6. Editorial Board Member NE55 writes:

Could the authors comment on the situation with the pericardium closed (probably this is a more realistic and superior assessment technique). Could they comment about what happened at the pericardial rim, and speculate about prevention of pleural adhesions?

Authors' Response by Marc Hendrikx, MD:

Closing of the pericardial rim was not done in the rabbit model nor was specific assessment done of that site. The authors have not done testing of CoSeal® in pleural adhesions. However, they have recently presented data on CoSeal®'s ability to prevent adhesions in abdominal rabbit models.
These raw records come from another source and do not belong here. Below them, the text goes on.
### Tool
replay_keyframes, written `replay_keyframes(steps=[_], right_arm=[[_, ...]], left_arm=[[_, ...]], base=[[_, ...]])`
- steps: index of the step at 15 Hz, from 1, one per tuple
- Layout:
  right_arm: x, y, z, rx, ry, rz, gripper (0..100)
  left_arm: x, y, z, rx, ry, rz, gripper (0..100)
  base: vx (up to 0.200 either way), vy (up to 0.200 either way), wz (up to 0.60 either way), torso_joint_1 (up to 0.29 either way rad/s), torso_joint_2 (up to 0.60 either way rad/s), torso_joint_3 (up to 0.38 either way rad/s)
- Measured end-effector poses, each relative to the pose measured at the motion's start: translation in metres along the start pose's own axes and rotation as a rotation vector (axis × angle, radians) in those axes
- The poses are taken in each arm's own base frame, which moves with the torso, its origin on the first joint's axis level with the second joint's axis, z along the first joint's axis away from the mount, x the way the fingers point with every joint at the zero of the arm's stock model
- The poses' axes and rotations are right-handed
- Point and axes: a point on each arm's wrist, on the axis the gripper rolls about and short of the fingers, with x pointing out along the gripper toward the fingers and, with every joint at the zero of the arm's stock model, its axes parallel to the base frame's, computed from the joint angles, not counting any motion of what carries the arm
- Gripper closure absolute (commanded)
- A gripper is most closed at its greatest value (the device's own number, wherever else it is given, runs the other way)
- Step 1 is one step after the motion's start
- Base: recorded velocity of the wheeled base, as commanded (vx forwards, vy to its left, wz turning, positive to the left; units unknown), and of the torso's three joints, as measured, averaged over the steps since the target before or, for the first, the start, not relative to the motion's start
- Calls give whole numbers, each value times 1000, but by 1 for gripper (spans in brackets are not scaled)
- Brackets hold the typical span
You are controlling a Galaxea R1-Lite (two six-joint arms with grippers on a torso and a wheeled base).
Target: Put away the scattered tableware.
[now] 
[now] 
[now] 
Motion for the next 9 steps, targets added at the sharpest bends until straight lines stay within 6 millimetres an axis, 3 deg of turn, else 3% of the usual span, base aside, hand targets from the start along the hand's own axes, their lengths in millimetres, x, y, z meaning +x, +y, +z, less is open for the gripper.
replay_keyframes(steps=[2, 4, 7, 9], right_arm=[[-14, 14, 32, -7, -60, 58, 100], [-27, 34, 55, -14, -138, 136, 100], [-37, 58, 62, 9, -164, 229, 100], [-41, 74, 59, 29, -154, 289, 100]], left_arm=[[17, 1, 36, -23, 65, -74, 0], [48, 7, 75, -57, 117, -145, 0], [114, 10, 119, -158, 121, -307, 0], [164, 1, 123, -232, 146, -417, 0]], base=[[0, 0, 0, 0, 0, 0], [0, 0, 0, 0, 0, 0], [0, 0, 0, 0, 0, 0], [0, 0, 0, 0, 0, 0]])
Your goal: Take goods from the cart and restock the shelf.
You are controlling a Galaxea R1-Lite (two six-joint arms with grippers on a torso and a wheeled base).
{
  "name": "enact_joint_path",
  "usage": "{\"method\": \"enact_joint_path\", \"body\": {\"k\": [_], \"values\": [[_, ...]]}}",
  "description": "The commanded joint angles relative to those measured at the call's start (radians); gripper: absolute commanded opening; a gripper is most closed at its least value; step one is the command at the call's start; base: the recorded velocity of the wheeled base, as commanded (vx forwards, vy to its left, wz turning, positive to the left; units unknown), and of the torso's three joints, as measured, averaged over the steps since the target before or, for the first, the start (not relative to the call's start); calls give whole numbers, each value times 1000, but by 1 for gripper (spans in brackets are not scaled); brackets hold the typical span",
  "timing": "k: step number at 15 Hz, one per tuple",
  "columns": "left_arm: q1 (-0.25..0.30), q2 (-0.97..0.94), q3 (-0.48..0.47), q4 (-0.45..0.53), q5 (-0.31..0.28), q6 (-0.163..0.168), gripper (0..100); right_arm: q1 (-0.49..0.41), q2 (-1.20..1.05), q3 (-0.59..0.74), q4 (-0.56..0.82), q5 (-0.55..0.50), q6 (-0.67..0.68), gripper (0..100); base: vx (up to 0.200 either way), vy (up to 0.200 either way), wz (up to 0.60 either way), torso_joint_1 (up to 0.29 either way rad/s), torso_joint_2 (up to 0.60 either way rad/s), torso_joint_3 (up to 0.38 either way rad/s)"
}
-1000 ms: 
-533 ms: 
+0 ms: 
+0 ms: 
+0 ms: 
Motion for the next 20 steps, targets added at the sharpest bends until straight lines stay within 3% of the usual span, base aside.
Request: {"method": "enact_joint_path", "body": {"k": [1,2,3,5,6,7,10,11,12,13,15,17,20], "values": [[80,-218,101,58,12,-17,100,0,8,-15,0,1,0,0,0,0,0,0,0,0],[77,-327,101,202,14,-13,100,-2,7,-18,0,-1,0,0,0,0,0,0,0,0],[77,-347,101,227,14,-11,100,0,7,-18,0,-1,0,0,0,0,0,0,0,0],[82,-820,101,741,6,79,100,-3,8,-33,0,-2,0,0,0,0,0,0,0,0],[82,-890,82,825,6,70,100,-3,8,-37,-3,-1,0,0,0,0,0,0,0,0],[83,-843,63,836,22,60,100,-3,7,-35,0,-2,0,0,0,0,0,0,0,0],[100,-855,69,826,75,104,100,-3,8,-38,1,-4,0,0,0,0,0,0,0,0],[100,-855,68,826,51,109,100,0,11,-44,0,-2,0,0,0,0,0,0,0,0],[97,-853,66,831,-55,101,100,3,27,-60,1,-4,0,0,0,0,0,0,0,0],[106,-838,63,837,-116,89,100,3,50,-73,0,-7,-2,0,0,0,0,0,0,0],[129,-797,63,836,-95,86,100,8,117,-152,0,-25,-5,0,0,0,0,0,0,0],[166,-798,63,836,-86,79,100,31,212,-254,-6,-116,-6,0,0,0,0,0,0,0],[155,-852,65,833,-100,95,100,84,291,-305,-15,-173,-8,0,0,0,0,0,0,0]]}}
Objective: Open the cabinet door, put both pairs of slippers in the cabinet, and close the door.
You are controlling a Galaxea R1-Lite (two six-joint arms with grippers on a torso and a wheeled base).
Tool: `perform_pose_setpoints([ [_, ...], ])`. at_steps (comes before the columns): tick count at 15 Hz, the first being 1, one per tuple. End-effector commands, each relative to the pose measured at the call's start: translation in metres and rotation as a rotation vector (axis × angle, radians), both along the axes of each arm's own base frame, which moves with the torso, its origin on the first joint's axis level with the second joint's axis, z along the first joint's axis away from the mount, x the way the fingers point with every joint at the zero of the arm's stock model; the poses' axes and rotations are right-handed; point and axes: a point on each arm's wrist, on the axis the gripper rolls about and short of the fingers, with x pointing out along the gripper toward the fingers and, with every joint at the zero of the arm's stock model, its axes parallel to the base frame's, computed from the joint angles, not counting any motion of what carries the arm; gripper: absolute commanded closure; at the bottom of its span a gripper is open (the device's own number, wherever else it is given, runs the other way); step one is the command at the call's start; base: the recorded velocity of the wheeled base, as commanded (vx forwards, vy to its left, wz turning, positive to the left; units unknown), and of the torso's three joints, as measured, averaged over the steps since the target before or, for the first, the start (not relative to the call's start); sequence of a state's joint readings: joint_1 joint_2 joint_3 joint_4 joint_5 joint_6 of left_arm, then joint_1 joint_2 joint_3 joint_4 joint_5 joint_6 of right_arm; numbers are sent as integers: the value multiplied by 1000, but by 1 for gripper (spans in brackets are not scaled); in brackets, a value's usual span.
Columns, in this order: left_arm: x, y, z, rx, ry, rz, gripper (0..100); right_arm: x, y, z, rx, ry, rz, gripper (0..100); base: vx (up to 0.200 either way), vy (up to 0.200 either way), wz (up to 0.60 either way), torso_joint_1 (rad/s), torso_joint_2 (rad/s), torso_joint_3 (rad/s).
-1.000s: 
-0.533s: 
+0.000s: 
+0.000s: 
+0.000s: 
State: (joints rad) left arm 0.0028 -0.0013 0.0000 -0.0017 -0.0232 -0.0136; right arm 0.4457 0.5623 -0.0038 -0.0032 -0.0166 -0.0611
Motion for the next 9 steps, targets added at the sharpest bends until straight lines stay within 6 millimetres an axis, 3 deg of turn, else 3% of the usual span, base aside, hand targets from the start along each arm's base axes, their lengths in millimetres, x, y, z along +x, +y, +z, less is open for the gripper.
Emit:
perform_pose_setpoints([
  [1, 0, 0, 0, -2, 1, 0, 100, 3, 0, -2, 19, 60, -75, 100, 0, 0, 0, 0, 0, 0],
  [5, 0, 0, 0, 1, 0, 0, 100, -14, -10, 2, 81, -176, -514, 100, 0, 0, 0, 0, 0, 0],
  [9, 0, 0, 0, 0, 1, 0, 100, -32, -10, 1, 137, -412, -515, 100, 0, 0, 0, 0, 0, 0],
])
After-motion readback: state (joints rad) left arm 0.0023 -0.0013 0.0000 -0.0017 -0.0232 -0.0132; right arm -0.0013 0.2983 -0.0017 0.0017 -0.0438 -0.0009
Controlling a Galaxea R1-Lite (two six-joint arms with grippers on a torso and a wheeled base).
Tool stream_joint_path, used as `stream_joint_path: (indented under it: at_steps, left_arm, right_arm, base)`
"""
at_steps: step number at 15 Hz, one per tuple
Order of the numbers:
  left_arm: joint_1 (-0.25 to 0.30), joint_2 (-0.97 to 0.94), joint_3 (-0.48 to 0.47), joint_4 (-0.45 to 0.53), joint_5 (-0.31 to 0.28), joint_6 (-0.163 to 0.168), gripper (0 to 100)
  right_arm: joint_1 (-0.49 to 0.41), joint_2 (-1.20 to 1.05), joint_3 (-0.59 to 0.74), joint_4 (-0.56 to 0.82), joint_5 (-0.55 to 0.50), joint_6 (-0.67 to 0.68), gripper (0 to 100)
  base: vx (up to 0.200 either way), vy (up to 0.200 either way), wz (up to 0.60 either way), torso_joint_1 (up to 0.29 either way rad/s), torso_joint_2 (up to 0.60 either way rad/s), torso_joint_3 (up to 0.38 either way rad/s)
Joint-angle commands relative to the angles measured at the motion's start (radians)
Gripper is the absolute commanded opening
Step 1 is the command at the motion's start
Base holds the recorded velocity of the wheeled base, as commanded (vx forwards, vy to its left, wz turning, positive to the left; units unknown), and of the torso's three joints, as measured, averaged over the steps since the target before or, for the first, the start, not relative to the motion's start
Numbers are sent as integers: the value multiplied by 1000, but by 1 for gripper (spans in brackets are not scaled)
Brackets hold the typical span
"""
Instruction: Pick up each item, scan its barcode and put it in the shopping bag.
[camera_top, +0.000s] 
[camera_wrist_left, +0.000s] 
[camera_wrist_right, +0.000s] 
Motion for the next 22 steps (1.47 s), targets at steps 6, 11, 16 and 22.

AUTHOR/ARTICLE INFORMATION

Address correspondence and reprint requests to: Trudy D. Estridge, Ph.D., Cohesion Technologies, 2500 Faber Place, Palo Alto, CA 94303, Phone: (650) 320-5578, Fax: (650) 320-5511, Email: testridge@cson.com

Acknowledgment

The authors would like to thank Sylvia Graham, D.V.M for assistance in animal surgeries, Betty Elder and Arcie Alea for preparation of the histological samples and photographs, and Patricia Nelson, Ph.D. for editing the manuscript.

Disclosure

Dr. Hendrikx and Dr. Mees have no financial interest in CoSeal® or Cohesion Technologies. Dr. Hill is a clinical advisor of Cohesion Technologies. Drs. Estridge, Coker, and Egbert are currently employees of Cohesion Technologies. The animal study was funded by Cohesion Technologies.